Cainta prosecutors had approved charges of simple disobedience and unjust vexation against a doctor in Cainta, Rizal who was caught for biking without a face shield, the Department of Justice (DOJ) said.

“The inquest resolution is for filing of simple disobedience and unjust vexation,” Prosecutor General Ben Malcontento told Rappler in a message Thursday, April 8, citing information from the provincial prosecutor.

Malcontento said the bail amount was P3,000 per case, or P6,000 for the two cases.

A person claiming to be a friend of the doctor had posted a series of tweets on the incident, which had gone viral since the doctor’s arrest Sunday morning, April 4.

The doctor was held in police custody until Wednesday afternoon, the friend said in the tweets. Rappler reached out to this friend, but they requested to be kept anonymous.

The doctor resisted arrest when he was apprehended without a warrant, after which the Cainta Police filed the complaints, said the Philippine National Police (PNP).

Joint memorandum circular No. 2021-0001, however, exempts bikers from wearing face shields while cycling.

“Due to the possible vision impairment face shields bring, bikers and users of other forms of active transport are exempted from the mandatory use of face shields outside of their residences provided that they wear face shields before and after biking or engaging in any other active transport,” said the circular issued jointly by various national government agencies on January 12, 2021.

Held for almost 4 days

The doctor was held in police custody from Sunday morning to Wednesday afternoon, which is almost 4 days.

Article 125 of the Revised Penal Code requires that people arrested without warrant should be brought to court within 12, 18, or 36 hours, the maximum being for the gravest offenses, or otherwise be released. Almost 4 days in custody definitely lapses the period.

Rappler had been trying to get in touch with Cainta police chief Lt. Col. Rodolfo Santiago, but the line was busy Wednesday late afternoon, April 7, and was told Thursday morning that the chief was currently at a checkpoint.

The friend said on Twitter that there was a proceeding with the prosecutor on Tuesday, April 6, presumably the inquest, but that there was no resolution issued because of lack of manpower at the office.

The arrest of the doctor comes amid a recent pronouncement from Justice Secretary Menardo Guevarra that quarantine violators should neither be arrested nor jailed, and instead just be subjected to community service.

Virus transmission in jails

PNP Spokesperson Brigadier General Ildebrandi Usana said that there is no validated information yet that people have exhibited COVID-19 symptoms in police station cells, which had raised the problem of virus transmission among people arrested simply for not following all quarantine rules.

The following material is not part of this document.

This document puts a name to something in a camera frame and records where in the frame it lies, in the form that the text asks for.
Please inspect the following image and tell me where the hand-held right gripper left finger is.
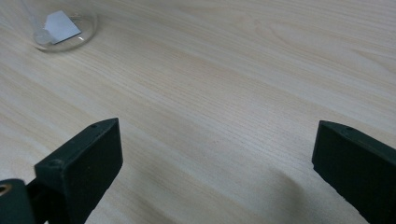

“As regards COVID symptoms among those persons in station cells, that is not yet validated. Otherwise the police [station] would have been on a lockdown,” said Usana in a statement sent to reporters.

This was the problem last year with detention cells under the Bureau of Jail Management and Penology (BJMP), which had pushed the Supreme Court to commit newly-arrested persons in police station cells instead.

The station cells are not that much safer, because last year, from March to June amid the pandemic, 130 detainees in these cells died, 4 of which were confirmed to be due to COVID-19.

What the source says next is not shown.